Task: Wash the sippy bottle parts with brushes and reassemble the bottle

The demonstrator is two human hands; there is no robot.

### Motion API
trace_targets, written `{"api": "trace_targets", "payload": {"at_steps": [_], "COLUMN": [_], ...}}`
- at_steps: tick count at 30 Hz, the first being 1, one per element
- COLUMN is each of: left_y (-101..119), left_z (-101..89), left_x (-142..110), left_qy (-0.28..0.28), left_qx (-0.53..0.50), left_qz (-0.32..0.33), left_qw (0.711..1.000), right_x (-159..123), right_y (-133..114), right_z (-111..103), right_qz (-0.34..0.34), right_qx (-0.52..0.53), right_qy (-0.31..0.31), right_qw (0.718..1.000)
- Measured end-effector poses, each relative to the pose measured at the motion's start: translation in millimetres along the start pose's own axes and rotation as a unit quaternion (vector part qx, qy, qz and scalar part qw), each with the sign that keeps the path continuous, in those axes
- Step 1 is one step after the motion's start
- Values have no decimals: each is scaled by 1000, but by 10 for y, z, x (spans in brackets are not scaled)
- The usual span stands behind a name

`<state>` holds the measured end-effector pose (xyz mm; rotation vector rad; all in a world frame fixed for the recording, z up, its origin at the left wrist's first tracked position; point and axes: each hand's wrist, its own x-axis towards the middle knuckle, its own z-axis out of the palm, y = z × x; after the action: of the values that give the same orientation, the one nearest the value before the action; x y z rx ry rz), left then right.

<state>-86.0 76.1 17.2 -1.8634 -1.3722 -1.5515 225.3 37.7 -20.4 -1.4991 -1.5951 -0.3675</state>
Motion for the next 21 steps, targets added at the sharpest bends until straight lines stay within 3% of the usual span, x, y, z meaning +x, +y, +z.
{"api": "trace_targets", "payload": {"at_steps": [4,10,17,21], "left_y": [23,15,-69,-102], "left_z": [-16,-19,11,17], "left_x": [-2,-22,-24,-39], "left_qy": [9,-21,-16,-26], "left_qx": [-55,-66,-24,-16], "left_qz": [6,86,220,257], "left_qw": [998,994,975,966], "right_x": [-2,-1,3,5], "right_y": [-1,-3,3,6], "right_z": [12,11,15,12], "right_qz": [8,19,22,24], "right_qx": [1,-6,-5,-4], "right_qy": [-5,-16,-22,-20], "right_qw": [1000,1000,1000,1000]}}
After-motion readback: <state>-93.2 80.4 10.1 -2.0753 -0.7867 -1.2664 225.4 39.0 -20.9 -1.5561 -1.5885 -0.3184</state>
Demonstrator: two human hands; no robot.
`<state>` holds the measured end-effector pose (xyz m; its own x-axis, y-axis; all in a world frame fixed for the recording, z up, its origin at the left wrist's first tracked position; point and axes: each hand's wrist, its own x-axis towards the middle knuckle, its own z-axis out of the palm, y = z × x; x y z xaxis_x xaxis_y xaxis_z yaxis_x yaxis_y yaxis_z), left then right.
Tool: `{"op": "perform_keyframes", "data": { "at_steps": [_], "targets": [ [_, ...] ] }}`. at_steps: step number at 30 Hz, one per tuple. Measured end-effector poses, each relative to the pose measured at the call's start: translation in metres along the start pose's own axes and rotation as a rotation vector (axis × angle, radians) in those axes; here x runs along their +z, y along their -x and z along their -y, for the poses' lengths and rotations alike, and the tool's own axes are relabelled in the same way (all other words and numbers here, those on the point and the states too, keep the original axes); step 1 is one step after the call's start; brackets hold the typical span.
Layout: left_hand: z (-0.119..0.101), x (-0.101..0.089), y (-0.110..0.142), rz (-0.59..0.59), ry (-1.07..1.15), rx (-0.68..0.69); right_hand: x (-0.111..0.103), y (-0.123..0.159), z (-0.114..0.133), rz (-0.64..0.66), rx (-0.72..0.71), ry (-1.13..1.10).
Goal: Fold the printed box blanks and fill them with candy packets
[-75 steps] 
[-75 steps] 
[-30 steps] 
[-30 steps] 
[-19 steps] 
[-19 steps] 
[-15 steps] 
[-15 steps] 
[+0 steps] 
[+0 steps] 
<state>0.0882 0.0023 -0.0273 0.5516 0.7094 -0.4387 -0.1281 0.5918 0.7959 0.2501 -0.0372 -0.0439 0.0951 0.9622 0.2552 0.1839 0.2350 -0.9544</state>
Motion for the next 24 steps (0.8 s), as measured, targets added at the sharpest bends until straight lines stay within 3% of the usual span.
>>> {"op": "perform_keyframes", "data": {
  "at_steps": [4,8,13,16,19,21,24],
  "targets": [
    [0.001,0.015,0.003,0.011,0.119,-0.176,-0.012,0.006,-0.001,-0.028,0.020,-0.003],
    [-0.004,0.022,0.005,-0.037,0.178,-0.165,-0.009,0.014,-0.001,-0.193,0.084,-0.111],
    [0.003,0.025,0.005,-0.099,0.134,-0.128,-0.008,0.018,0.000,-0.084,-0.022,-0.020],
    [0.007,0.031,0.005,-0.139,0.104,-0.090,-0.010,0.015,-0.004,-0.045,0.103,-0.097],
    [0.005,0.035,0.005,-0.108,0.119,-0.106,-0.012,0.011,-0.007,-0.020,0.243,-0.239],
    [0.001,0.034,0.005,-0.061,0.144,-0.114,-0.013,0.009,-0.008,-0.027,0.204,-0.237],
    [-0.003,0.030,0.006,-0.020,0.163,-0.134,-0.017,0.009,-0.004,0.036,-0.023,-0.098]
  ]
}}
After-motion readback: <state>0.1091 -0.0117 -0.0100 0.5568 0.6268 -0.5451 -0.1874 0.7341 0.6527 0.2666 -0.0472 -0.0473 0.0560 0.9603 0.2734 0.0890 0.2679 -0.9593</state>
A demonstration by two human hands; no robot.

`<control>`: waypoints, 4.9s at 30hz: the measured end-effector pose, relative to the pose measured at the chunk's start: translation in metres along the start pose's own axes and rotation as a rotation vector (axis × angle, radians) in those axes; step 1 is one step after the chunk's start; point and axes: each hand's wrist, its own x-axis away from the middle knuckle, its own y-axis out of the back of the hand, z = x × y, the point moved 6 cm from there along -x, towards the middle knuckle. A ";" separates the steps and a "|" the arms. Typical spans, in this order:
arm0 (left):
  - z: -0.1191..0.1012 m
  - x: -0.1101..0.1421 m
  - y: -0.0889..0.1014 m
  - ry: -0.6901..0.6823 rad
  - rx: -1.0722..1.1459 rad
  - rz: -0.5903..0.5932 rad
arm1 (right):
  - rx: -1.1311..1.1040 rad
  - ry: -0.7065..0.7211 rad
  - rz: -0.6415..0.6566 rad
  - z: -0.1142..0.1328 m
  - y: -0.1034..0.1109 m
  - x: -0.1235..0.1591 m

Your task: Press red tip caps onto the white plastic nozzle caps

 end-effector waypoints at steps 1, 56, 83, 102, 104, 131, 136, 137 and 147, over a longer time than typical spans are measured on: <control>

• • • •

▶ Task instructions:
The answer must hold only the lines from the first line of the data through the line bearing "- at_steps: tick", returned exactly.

▶ Written solution:
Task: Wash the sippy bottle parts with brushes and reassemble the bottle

The demonstrator is two human hands; there is no robot.

### Motion API
trace_targets, written `{"api": "trace_targets", "payload": {"at_steps": [_], "COLUMN": [_], ...}}`
- at_steps: tick count at 30 Hz, the first being 1, one per element

Nothing else is needed to complete the answer.